One Japanese family moved from Japan to the United States before WWII. They had a son. At the outbreak of WWII, the son was in college, studying engineering at the University of California at Berkeley. Just before end of his senior year, just before his last set of finals leading to his degree, the son and the entire family were forced into an internment camp. The son was physically forced to leave school, skip his finals, lose the degree he was so close to having earned.

Being imprisoned, having committed no crime, having been torn from their home and community, was difficult enough. But to lose the dream of a college education. A career as an engineer. This was difficult for the entire family to accept. But they had no choice.

There was little to do in the camp. One day, the son was lying on his cot, mind wandering. A letter came. It was from the University of California at Berkeley. He had done so well in his course work, the University decided to award him his engineering degree despite his failing to complete his finals. Not everyone in America was crazy (Go, Cal!).

After he was released from the internment camp, he stayed in the US and, without bitterness, began his career as an engineer.

And as a footnote: this almost-not-an engineer would later invent a computer chip that encrypts digital signals so that they cannot be intercepted and deciphered. The US government bought the patent from him for several million dollars. He retired a very rich man, the American Dream personified.

Another Japanese family moved to Canada. They had two sons. The parents were old school but the boys were Canadian. Didn't even speak Japanese. When the war broke out, the parents felt an obligation to the homeland.

They sent their oldest son home to Japan to fight for the mother country and defend the family's honor.

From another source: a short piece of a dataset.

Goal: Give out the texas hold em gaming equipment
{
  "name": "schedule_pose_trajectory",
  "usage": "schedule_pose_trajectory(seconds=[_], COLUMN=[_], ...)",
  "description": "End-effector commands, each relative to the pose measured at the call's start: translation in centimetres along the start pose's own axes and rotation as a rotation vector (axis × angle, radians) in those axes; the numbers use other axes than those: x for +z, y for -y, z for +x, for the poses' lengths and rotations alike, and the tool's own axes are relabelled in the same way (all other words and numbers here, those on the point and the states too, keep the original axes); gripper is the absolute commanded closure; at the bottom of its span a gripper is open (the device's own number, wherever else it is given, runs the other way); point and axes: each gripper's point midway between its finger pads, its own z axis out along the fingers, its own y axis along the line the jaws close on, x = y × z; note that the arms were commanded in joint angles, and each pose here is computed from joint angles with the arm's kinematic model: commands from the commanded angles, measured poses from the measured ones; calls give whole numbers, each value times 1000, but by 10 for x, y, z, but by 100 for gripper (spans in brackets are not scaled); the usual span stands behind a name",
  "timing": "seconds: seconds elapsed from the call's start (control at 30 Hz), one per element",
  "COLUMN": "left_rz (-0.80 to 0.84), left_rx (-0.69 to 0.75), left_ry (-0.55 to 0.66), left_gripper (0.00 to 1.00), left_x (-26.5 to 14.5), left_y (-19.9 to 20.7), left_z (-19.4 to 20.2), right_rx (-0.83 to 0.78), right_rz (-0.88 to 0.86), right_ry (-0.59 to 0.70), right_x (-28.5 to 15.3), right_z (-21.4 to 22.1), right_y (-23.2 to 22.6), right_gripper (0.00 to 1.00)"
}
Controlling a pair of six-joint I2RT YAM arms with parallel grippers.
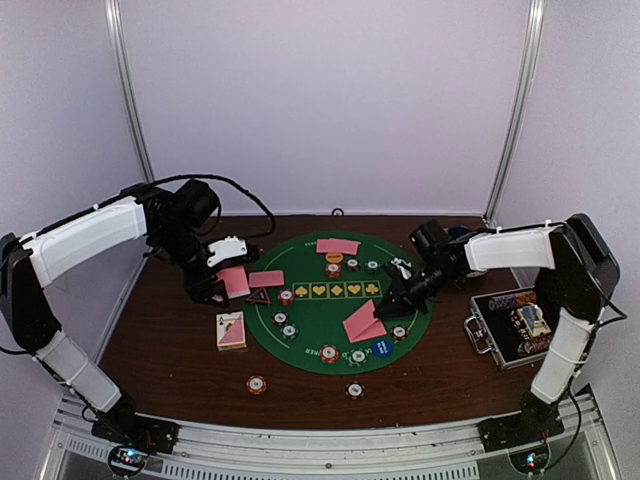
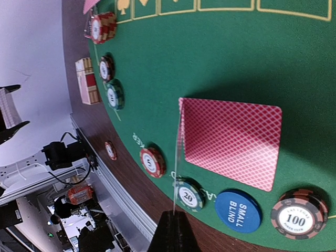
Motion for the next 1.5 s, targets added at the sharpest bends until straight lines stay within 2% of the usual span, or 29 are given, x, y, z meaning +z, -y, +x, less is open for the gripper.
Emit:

That's all well and good. But to the Japanese, this young man was a foreigner. He looked Japanese, but he didn't sound it. And he didn't act it, either. Somehow, he managed to get in the Army to serve the Emperor, a dutiful son obeying his parents' wishes.

But his life during the war was hell. His fellow soldiers ridiculed and abused him constantly. He couldn't understand the language, hated the food, the customs, the country itself. He was Canadian, eh? Why would he fit in? It was as if you or I had joined the Japanese army. As soon as the war ended, he returned to Canada, grateful to have survived not the enemy but his fellow soldiers.

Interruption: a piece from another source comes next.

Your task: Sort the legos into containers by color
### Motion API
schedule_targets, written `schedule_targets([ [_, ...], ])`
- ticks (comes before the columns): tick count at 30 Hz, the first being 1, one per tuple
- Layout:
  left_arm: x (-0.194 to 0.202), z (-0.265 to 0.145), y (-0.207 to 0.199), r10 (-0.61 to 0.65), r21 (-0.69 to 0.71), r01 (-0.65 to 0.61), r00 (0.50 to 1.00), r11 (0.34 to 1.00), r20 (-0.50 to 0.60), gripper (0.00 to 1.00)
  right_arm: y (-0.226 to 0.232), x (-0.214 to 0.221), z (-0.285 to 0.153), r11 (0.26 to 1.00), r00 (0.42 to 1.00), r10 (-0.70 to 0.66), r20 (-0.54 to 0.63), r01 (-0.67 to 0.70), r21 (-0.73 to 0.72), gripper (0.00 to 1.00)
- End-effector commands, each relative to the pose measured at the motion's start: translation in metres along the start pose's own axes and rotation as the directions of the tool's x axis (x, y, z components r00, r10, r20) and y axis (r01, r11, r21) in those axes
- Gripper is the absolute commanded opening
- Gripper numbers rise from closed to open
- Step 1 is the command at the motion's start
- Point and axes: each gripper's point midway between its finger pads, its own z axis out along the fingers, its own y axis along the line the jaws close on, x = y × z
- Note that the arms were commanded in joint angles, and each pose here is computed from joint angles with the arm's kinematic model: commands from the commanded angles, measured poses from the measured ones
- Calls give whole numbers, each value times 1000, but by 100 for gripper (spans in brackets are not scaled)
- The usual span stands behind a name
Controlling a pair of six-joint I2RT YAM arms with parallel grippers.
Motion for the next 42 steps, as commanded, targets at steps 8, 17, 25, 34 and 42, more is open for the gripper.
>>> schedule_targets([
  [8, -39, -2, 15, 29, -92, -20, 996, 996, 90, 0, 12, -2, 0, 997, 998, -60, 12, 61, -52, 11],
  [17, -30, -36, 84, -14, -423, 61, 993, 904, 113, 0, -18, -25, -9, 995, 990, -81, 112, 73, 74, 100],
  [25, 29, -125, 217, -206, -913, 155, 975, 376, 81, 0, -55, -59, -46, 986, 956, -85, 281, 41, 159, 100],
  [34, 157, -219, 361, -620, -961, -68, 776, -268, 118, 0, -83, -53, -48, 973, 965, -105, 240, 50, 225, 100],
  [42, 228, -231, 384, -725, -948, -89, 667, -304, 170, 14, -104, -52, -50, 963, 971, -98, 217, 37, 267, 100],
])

His younger brother became an engineer in Houston, working for a big US oil company. The Houston brother had a beautiful daughter. And she suffered regular discrimination at the hands of her Texas peers.

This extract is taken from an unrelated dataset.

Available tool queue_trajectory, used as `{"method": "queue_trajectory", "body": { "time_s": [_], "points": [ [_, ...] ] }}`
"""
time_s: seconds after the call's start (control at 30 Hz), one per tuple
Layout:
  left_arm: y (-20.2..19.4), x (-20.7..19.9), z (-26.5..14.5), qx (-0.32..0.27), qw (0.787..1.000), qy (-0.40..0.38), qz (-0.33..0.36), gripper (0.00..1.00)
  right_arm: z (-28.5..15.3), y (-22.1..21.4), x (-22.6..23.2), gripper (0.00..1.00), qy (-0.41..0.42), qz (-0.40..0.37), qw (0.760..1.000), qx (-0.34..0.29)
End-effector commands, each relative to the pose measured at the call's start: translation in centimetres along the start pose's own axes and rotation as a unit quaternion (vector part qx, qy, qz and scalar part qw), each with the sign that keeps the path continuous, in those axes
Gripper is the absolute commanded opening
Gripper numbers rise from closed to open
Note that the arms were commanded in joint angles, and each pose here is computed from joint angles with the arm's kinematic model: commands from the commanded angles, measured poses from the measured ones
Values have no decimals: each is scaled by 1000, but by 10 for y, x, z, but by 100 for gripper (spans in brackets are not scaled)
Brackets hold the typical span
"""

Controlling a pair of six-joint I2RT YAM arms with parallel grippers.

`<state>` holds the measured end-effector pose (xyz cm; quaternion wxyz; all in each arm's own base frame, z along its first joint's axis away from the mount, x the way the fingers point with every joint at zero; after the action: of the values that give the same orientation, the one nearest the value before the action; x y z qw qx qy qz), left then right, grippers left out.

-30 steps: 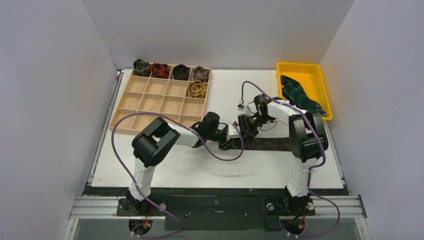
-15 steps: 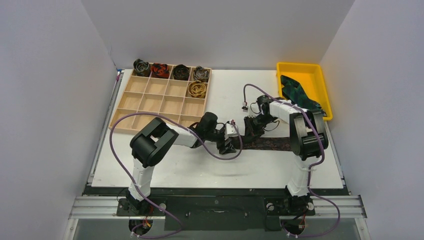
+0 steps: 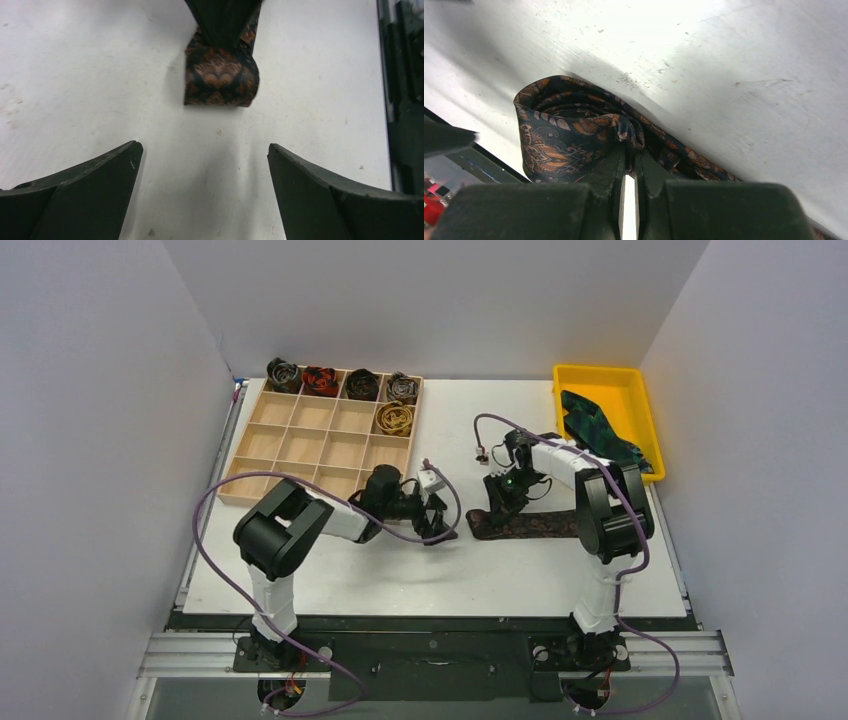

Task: Roll the ties
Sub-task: Roll the tie at the center of the board.

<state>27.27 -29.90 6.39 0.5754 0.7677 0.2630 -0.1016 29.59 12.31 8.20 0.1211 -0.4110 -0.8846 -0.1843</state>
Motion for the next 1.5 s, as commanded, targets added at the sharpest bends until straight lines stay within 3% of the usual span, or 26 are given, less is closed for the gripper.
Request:
{"method": "queue_trajectory", "body": {
  "time_s": [0.0,0.1,0.17,0.23,0.33,0.4,0.47,0.67,1.07,1.47],
  "points": [
    [70,-14,-24,-102,994,-24,-13,97,13,-9,0,0,-39,-60,997,35],
    [69,-15,-30,-47,993,75,84,97,14,-5,5,0,-34,-76,996,31],
    [81,-27,-41,-54,982,111,142,97,16,-2,8,0,-28,-84,996,28],
    [86,-32,-53,-78,979,111,150,97,17,-2,11,0,-22,-94,995,28],
    [94,-26,-65,-136,977,154,60,97,18,-1,15,0,-17,-113,993,28],
    [88,-28,-64,-72,991,111,23,97,19,-1,17,0,-16,-123,992,26],
    [81,-32,-60,-54,996,64,11,97,19,0,19,0,-19,-127,992,22],
    [43,-50,-45,-104,988,77,84,97,14,1,25,0,-26,-117,993,1],
    [4,-41,-14,-112,987,60,102,97,-6,-11,57,0,26,-56,997,-39],
    [-14,-57,11,-94,991,-1,100,97,27,-31,0,0,22,18,1000,-1]
  ]
}}
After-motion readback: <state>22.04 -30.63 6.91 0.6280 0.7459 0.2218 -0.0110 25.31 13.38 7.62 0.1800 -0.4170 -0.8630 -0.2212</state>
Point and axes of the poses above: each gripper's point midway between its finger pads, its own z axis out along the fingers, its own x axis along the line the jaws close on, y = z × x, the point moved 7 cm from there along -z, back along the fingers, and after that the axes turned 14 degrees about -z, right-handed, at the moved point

His brother was abused for not being a cultural Japanese by the Japanese, even though he was pure Japanese biologically. His daughter was abused for not being whatever it is Texans think is a biological Texan (surely they wouldn't admit Mexicans qualify?) even though she was culturally a Texan, complete with twangy drawl.

The brother wasn't Japanese enough but the daughter was too Japanese.

Is this a crazy world or what? Racism knows no geo-political (or rational) boundaries.